== Data extracted from a collection ==
- - - - -

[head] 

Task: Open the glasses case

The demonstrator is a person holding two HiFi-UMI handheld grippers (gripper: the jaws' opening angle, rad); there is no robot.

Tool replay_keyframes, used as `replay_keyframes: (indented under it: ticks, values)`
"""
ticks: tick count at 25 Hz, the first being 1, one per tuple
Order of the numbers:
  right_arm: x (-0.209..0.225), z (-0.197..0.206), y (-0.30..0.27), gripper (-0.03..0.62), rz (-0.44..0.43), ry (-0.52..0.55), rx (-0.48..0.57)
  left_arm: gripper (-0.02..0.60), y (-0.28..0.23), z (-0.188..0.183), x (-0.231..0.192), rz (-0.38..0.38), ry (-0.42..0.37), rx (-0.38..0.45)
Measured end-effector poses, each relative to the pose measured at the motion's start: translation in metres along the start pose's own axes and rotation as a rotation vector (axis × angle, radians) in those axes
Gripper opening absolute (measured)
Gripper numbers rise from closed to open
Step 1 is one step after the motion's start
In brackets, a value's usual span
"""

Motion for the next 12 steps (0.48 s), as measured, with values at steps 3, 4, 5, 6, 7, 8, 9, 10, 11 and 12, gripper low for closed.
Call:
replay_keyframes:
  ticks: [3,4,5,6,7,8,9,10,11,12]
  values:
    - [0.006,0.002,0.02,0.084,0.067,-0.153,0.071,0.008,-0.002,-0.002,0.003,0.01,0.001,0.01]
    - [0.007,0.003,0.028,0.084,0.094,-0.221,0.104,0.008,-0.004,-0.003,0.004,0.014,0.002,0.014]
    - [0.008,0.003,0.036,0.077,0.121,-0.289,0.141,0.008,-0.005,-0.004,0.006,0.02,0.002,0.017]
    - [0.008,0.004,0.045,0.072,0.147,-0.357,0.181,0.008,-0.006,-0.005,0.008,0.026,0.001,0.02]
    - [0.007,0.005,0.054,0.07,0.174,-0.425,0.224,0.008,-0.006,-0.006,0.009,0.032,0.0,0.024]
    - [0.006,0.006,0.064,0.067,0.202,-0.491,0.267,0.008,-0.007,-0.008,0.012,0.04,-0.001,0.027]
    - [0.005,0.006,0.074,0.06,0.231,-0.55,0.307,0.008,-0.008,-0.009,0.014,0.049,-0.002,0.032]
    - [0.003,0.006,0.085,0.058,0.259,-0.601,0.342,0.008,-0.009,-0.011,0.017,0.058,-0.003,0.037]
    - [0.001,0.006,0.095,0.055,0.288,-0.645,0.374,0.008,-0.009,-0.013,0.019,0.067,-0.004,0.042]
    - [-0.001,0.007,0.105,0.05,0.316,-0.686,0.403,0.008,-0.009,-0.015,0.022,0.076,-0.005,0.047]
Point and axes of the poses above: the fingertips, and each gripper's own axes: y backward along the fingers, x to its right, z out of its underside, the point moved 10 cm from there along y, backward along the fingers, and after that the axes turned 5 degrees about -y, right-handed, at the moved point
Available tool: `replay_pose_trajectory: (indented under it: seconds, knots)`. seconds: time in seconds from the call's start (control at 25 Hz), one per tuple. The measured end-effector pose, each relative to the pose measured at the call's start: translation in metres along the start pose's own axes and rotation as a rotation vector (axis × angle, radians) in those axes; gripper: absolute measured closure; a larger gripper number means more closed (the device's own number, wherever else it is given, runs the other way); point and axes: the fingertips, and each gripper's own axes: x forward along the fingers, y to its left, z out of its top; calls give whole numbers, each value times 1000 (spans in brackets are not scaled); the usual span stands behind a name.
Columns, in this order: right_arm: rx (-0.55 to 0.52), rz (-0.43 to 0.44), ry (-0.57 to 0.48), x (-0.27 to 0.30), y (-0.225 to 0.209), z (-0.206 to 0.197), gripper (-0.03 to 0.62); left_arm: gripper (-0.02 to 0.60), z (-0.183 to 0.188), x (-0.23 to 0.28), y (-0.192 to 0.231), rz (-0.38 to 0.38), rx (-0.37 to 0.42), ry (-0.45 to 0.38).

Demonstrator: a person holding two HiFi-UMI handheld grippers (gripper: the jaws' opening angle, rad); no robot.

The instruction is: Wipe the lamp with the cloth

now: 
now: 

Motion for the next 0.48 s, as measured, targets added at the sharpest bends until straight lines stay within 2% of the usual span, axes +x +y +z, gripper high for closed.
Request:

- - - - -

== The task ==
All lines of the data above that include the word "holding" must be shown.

== Answer ==
The demonstrator is a person holding two HiFi-UMI handheld grippers (gripper: the jaws' opening angle, rad); there is no robot.
Demonstrator: a person holding two HiFi-UMI handheld grippers (gripper: the jaws' opening angle, rad); no robot.

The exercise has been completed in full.